Observations of Type Ia supernovae have led to the conclusion that the Universe is expanding at an accelerated rate and that it is filled with a dark energy that dominates its energy content. These extraordinary conclusions are founded on empirical evidence. Further observations are required to reduce the uncertainties, and comprehensive theoretical and computational studies are needed to provide a foundation for these observations. What are the progenitors for this supernova class? What is the supernova mechanism? What is the origin of the width-luminosity relationship? What are the similarities and differences between nearby and distant supernovae? These are some of the key questions being addressed.
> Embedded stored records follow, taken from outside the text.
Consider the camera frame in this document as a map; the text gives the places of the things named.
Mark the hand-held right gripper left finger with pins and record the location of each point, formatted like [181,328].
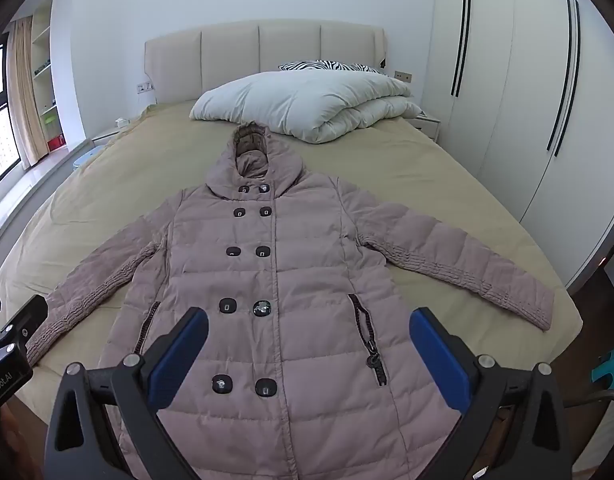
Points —
[179,355]

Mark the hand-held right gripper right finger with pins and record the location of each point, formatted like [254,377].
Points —
[439,360]

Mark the mauve hooded puffer coat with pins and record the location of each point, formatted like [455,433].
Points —
[297,280]

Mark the teal plastic stool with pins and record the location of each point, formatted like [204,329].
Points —
[607,367]

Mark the light blue round stool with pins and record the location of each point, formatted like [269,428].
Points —
[88,158]

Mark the red storage box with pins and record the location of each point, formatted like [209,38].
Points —
[56,142]

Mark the bed with beige sheet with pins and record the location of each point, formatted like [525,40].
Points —
[412,175]

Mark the green storage box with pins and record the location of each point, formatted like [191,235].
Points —
[50,120]

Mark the white nightstand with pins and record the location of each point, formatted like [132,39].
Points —
[109,134]
[427,125]

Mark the beige curtain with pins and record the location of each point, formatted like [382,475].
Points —
[29,100]

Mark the white tissue box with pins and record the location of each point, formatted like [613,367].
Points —
[122,122]

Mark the white wardrobe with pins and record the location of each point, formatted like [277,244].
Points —
[512,110]

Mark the white folded duvet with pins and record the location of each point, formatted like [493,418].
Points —
[307,100]

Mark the beige padded headboard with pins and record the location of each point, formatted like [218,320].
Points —
[232,55]

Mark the zebra print pillow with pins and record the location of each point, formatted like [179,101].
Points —
[317,66]

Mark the white wall shelf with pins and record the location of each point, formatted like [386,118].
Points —
[46,60]

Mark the wall socket panel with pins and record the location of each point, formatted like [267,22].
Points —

The mechanism for core collapse supernovae remains elusive. Only recently have spherically symmetric models achieved a sufficient level of sophistication to eliminate past model uncertainties and lay a good foundation for two- and three-dimensional models. And two- and three-dimensional modeling is only now beginning to reach a required level of realism to confidently delineate the role of convection and other fluid instabilities, rotation, and magnetic fields in supernova dynamics. The availability of TeraScale computing platforms has played a major role in the birth of this new generation of models. Observations continue to disclose a wealth and continuum of phenomena that modeling efforts must explain---the recent discovery of anomalously energetic supernovae with characteristics both similar and dissimilar to ordinary supernovae and the association of some core collapse supernovae with gamma ray bursts are just two examples.

The origin of gamma ray bursts is still a mystery. The prevailing models involve core collapse supernovae and neutron star mergers, proposed to produce long (> 2 s) and short (< 2 s) GRBs, respectively. For a handful of long bursts, there is indeed observational evidence for a supernova connection, providing significant hints about the nature of the central engine, yet we are still a long way from realistic supernova models that can produce bursts. For the short burst class, the merger model requires significant development as well.

This program is intended to bring together supernova and gamma ray burst experts from both theory and observation to report on the latest developments; exchange ideas; promote new collaborations; plan new observations, experiments, and theoretical studies; and appropriately showcase supernova and gamma ray burst science. Supernova and gamma ray burst science provides a natural and exciting theme for this INT program. The overlap in modeling requirements to investigate both classes of supernovae and gamma ray bursts---i.e., the need to model multidimensional chemically reactive flows, radiation transport, and magnetohydrodynamics---and the proven fruitfulness of combining observational and theoretical expertise, provide additional compelling reasons for this program's organization.